The workflow supports BEHAVE and InterCap. It integrates external research repositories instead of redistributing their full source code:

  • HDM for template-free human-object point cloud prediction.
  • BEHAVE dataset tools for BEHAVE sequence, calibration, mask, and pose access.
  • InterCap for InterCap data and annotations.
  • SEA-RAFT for optical flow.
  • GSPose for object 3D Gaussian reconstruction.
  • GaussianAvatar for human Gaussian reconstruction and final rendering.

Repository layout

.
├── preprocessing/
│   ├── README.md
│   └── validate_layout.py
├── hdm/
│   ├── project_masks.py
│   ├── alpha_shape_masks.py
│   ├── run_hdm.py
│   └── run_hdm.sh
├── amodal_completion/
│   ├── configs/
│   ├── scripts/
│   ├── main.py
│   ├── sea_raft_flow.py
│   ├── utils.py
│   └── inpainting.py
└── reconstruction/
    ├── object/
    ├── human/
    ├── rendering/
    └── install_integrations.sh

Pipeline

The complete processing order is:

dataset video and annotations
        |
        v
common per-frame layout
        |
        v
HDM point prediction -> projected dots -> alpha-shape concave masks
        |
        v
mask fusion and 512 x 512 preprocessing
        |
        v
SEA-RAFT temporal optical flow
        |
        v
VAE feature extraction -> flow warping -> temporal attention fusion
        |
        v
Stable Diffusion amodal completion
        |
        +--> GSPose object reconstruction
        +--> GaussianAvatar human reconstruction
        +--> combined human-object rendering

Environments

The complete workflow should not be installed in one Python environment.
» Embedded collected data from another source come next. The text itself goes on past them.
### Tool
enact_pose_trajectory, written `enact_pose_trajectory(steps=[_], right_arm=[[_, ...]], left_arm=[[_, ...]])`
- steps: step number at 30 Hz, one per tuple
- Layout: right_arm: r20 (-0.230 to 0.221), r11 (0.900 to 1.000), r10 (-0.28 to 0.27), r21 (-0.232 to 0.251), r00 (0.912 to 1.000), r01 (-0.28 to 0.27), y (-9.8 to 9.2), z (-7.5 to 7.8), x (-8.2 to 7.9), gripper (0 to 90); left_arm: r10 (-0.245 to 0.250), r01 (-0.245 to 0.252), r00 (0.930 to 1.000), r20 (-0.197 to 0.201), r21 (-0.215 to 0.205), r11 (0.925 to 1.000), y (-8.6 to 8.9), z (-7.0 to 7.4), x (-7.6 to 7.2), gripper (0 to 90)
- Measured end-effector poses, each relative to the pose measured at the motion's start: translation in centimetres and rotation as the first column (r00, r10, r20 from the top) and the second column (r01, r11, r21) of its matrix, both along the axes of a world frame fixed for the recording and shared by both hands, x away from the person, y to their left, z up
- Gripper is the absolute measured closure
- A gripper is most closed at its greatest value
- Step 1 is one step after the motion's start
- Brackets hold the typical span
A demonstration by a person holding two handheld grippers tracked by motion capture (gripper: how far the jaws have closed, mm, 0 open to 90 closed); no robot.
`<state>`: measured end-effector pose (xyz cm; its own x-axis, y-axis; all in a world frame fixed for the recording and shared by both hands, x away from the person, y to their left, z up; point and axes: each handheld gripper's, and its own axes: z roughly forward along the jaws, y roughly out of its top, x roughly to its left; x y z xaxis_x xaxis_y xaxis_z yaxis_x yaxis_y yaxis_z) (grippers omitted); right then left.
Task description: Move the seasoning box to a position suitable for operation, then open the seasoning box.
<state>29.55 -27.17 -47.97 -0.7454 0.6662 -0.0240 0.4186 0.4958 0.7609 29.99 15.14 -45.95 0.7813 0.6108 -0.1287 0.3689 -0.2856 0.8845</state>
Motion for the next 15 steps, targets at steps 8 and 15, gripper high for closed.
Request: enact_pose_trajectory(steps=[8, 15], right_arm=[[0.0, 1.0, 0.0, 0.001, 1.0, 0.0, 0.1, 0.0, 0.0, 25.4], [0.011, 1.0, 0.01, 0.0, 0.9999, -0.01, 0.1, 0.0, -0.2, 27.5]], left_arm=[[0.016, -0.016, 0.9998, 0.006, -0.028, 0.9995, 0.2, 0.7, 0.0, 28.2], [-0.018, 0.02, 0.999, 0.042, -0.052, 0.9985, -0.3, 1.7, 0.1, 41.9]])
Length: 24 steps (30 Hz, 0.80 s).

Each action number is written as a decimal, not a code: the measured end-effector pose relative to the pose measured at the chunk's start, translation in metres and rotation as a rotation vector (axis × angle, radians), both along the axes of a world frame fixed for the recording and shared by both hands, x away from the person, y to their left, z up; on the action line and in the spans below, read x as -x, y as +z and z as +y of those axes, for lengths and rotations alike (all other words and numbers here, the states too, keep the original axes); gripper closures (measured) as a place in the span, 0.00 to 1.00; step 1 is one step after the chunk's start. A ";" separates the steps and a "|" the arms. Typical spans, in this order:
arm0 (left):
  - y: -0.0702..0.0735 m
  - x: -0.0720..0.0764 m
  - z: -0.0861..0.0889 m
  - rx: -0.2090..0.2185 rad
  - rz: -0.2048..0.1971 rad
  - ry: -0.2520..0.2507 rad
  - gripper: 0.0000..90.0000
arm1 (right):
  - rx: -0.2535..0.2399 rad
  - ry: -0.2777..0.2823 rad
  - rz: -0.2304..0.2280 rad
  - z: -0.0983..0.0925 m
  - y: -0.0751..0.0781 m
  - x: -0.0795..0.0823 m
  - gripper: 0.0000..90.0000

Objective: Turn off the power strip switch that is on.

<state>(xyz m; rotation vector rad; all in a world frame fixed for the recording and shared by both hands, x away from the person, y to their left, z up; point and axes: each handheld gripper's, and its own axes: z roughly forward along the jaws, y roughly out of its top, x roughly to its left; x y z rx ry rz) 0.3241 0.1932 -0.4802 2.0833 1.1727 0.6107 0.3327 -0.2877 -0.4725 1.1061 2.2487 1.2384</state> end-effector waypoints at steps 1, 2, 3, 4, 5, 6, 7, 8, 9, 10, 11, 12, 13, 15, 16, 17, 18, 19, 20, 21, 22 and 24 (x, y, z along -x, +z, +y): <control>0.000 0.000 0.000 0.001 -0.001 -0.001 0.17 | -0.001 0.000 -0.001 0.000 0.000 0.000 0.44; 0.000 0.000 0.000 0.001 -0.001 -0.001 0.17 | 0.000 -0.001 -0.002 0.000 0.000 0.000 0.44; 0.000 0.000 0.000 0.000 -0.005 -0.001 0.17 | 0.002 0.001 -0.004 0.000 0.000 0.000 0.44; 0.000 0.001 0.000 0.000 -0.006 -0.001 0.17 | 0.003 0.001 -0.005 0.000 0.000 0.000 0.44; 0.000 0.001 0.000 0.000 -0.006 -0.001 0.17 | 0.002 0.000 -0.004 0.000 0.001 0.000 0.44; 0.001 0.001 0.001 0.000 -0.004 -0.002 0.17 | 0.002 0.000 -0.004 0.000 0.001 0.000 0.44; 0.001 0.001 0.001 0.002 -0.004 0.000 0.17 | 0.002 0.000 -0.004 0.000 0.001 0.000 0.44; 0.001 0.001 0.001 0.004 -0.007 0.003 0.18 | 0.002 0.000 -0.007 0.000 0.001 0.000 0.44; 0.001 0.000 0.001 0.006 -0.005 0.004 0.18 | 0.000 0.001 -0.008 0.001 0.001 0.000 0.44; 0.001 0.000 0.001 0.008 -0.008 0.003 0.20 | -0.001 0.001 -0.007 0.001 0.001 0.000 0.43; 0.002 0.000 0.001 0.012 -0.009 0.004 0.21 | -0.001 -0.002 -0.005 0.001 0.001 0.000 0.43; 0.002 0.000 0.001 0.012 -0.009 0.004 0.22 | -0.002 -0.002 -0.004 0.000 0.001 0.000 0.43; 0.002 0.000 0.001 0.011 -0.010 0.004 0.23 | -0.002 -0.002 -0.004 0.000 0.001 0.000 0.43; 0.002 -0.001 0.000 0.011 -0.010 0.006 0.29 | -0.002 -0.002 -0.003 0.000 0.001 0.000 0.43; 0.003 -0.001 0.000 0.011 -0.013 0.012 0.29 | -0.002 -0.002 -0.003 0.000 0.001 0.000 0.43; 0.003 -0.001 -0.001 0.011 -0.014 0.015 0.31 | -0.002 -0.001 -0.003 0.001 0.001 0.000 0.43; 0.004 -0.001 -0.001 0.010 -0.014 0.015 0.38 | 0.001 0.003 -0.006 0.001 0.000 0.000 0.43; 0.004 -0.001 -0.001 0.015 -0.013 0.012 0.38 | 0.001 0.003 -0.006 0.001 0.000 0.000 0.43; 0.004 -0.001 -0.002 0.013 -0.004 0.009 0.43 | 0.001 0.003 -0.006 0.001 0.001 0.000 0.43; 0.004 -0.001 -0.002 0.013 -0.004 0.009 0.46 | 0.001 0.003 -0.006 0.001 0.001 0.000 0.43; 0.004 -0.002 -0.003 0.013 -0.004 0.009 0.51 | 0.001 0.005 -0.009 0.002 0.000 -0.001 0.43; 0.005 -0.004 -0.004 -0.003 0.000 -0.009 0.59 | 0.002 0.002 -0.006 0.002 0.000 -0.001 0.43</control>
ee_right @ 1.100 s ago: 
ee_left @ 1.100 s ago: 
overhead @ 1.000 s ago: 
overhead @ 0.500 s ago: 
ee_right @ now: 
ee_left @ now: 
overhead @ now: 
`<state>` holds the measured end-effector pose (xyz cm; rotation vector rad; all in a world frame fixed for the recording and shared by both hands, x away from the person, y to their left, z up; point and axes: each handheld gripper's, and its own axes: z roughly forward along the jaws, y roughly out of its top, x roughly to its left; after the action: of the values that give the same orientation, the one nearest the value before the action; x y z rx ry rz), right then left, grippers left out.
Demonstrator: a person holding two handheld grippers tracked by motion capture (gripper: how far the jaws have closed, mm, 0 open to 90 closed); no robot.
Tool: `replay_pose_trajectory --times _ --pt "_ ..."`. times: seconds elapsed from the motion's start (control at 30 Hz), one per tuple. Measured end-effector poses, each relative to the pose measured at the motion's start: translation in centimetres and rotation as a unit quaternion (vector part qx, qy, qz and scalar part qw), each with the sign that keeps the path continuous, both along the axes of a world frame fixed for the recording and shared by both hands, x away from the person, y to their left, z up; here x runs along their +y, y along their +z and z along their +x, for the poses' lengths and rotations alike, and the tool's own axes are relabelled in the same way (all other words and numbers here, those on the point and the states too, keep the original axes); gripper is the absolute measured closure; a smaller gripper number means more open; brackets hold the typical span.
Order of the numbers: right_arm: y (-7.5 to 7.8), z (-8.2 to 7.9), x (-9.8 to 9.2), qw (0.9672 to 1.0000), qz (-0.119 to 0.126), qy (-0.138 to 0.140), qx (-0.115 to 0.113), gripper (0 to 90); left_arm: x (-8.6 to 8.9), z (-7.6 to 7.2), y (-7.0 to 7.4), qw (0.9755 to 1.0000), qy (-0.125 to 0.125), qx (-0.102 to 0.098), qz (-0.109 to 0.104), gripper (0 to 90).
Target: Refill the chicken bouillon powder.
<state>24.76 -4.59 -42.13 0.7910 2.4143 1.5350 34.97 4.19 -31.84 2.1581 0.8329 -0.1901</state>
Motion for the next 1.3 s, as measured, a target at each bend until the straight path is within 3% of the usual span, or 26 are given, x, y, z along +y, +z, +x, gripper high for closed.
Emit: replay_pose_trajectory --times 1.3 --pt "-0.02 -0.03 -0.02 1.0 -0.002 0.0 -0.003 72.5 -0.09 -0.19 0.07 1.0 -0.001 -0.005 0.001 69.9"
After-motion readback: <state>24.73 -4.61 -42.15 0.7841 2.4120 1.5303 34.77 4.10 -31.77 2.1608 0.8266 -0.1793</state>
HDM, SEA-RAFT, GSPose, GaussianAvatar, and dataset loaders have different PyTorch, CUDA, and PyTorch3D requirements.

Recommended environments:

  1. hdm: use the versions documented by HDM.
  2. amodal: use Python 3.10 and install this repository's pinned requirements.txt. If the pinned PyTorch wheel does not match the server's CUDA driver, install the corresponding torch==2.4.1 and torchvision==0.19.1 wheels from the official PyTorch index first.
  3. sea-raft: use the official SEA-RAFT environment.
  4. gspose: use the official GSPose environment.
  5. gaussian-avatar: use the official GaussianAvatar environment.
  6. behave or intercap: use the official dataset repository environment for dataset conversion and pose extraction.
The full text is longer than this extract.